Hi mukesh,thanks for this post,it is working fine for me.and keep posting this type of videos.
Hey Naresh,
Cheers 🙂
How to find broken images and links on a site on all pages.
Hi Suhana,
Kindly use src instead of href and use img tag. Rest piece of code will remain same.
Hi Mukesh,
Well explained. Can you please share the tutorial on how to find the broken Images on the web page.
Much thanks in advance
Hi Shantosh,
Thanks same code will work only make changes in getAttribute. Try src attribute.
It is checking the VeryFirst Link, After that is not checking the other links !
set proxy and run again.
hi mukesh,
when i am running your code then i got 48 link count.
Actual link present in consol-44
If i run using Testng by removing main method and set priority to both method then i got error.
org.testng.TestNGException:
Method verifyLinkActive requires 1 parameters but 0 were supplied in the @Test annotation.
Hi Harshal,
please add parameter in method as well.
Well explained ..always been a fan of your tutorials.. Gr8 job
Thanks 🙂 Neha
I get this exception when I your code at Eclipse
Exception in thread “main” java.lang.NoClassDefFoundError: com/google/common/base/Function
at verifyBrokenLinks.main(verifyBrokenLinks.java:15)
Caused by: java.lang.ClassNotFoundException: com.google.common.base.Function
at java.net.URLClassLoader.findClass(Unknown Source)
at java.lang.ClassLoader.loadClass(Unknown Source)
at sun.misc.Launcher$AppClassLoader.loadClass(Unknown Source)
at java.lang.ClassLoader.loadClass(Unknown Source)
… 1 more
Hi Seleniu jars are not added completly.
Hi Mukesh,
Can you explain why there is discrepancies in total no. of links.

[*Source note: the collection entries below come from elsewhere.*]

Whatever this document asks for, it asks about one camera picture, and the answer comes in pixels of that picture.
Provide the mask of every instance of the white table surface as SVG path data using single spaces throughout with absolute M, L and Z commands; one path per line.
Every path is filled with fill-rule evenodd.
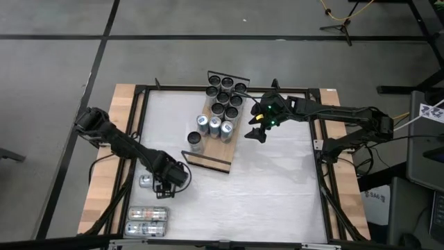
M 180 152 L 189 150 L 187 135 L 196 130 L 204 103 L 204 92 L 150 91 L 141 143 L 185 162 Z M 140 175 L 148 172 L 137 162 L 130 206 L 170 208 L 162 239 L 327 242 L 309 124 L 285 122 L 260 144 L 244 138 L 253 104 L 248 99 L 244 105 L 229 174 L 190 165 L 188 189 L 174 199 L 156 199 L 139 187 Z

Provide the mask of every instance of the can lid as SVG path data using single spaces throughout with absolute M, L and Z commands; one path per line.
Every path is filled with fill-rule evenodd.
M 225 77 L 224 79 L 222 79 L 222 86 L 223 87 L 229 88 L 229 87 L 233 86 L 233 84 L 234 84 L 234 81 L 230 77 Z
M 218 127 L 221 126 L 221 123 L 222 123 L 221 118 L 219 118 L 219 117 L 211 117 L 210 127 L 218 128 Z
M 211 85 L 217 86 L 219 83 L 221 83 L 221 78 L 218 77 L 218 76 L 210 76 L 210 77 L 208 78 L 208 82 L 209 82 Z
M 221 130 L 224 133 L 229 133 L 233 130 L 233 124 L 231 122 L 222 122 Z
M 234 90 L 236 92 L 245 93 L 247 91 L 247 86 L 243 83 L 236 83 Z
M 235 107 L 229 107 L 225 110 L 225 115 L 228 118 L 236 118 L 237 114 L 239 114 L 239 111 L 237 111 L 237 108 Z
M 191 144 L 198 144 L 200 142 L 200 133 L 195 131 L 188 134 L 188 142 Z
M 207 94 L 207 96 L 209 97 L 215 97 L 217 95 L 217 87 L 214 86 L 209 86 L 207 87 L 207 89 L 205 90 L 205 93 Z
M 216 98 L 217 98 L 217 101 L 219 101 L 221 103 L 226 103 L 228 101 L 228 99 L 230 99 L 230 96 L 225 92 L 220 92 Z
M 208 117 L 206 115 L 199 115 L 197 116 L 196 120 L 199 125 L 204 125 L 208 123 Z
M 240 96 L 234 95 L 230 98 L 230 103 L 232 106 L 239 107 L 242 105 L 242 98 Z
M 215 103 L 215 104 L 213 104 L 213 106 L 211 106 L 211 111 L 214 114 L 222 114 L 224 110 L 225 110 L 225 108 L 220 103 Z

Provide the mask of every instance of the metal can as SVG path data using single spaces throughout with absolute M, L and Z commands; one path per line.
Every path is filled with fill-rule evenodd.
M 224 79 L 222 79 L 222 84 L 221 84 L 222 92 L 230 93 L 231 90 L 233 89 L 233 86 L 234 86 L 234 81 L 230 77 L 225 77 Z
M 210 136 L 217 138 L 221 134 L 222 121 L 219 117 L 211 117 L 210 120 Z
M 196 121 L 197 131 L 200 133 L 200 135 L 208 135 L 208 117 L 206 115 L 198 115 Z
M 207 97 L 205 105 L 207 107 L 211 107 L 211 105 L 216 103 L 216 97 L 218 92 L 219 91 L 217 90 L 217 87 L 214 86 L 207 87 L 207 89 L 205 90 L 205 96 Z
M 142 174 L 139 178 L 139 186 L 141 188 L 152 188 L 153 176 L 150 174 Z
M 231 142 L 233 136 L 233 124 L 231 122 L 222 122 L 221 125 L 221 141 L 224 143 Z
M 208 78 L 208 83 L 209 83 L 211 86 L 216 87 L 218 90 L 221 89 L 221 78 L 218 77 L 218 76 L 210 76 L 210 77 Z
M 241 110 L 243 102 L 242 97 L 233 94 L 233 96 L 230 98 L 230 107 L 235 107 L 237 110 Z
M 128 209 L 128 219 L 133 221 L 166 222 L 169 209 L 157 206 L 133 206 Z
M 216 97 L 216 101 L 224 106 L 227 106 L 230 102 L 230 95 L 225 92 L 220 92 Z
M 134 237 L 164 237 L 167 233 L 166 222 L 126 222 L 125 234 Z
M 239 111 L 235 107 L 229 107 L 225 109 L 225 121 L 231 122 L 233 128 L 236 128 L 237 119 L 239 118 Z
M 200 133 L 193 131 L 188 134 L 187 139 L 192 153 L 203 153 L 203 142 Z
M 243 83 L 236 83 L 236 85 L 234 86 L 234 91 L 237 93 L 246 94 L 247 93 L 247 85 L 245 85 Z
M 219 119 L 223 119 L 223 112 L 225 111 L 225 107 L 220 103 L 215 103 L 211 106 L 211 116 L 218 117 Z

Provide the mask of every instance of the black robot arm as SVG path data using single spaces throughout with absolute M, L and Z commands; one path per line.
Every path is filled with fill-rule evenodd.
M 122 133 L 110 122 L 108 114 L 99 108 L 88 108 L 76 120 L 74 128 L 80 136 L 88 136 L 88 140 L 97 148 L 100 143 L 109 143 L 111 151 L 116 156 L 125 159 L 138 158 L 146 170 L 152 173 L 154 179 L 163 185 L 170 183 L 182 187 L 188 179 L 183 163 L 176 161 L 164 151 L 147 149 Z
M 284 99 L 276 91 L 271 91 L 265 93 L 260 103 L 252 107 L 251 115 L 254 117 L 249 124 L 260 124 L 260 127 L 254 128 L 245 137 L 261 143 L 266 140 L 265 130 L 279 126 L 289 119 L 297 122 L 324 119 L 360 126 L 360 130 L 339 139 L 324 138 L 318 151 L 321 159 L 327 163 L 335 163 L 344 149 L 356 149 L 367 142 L 386 142 L 393 139 L 393 120 L 374 107 L 327 106 L 298 97 Z

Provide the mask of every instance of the tripod stand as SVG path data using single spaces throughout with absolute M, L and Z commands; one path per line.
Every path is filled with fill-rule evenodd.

It always comes out to be more in no.
refer Image : http://s15.postimg.org/hxsuih10b/screenshot_domain_date_time.png
Also I believe in this depth level is limited to visited Page.
Hi Abhishek,
it might due to a tag.
Hi Mukesh,
Thank you for listing this amazing stuff on your blog. I really love the way you explore things that are so genuine and are in for everyday use. Thank you once again!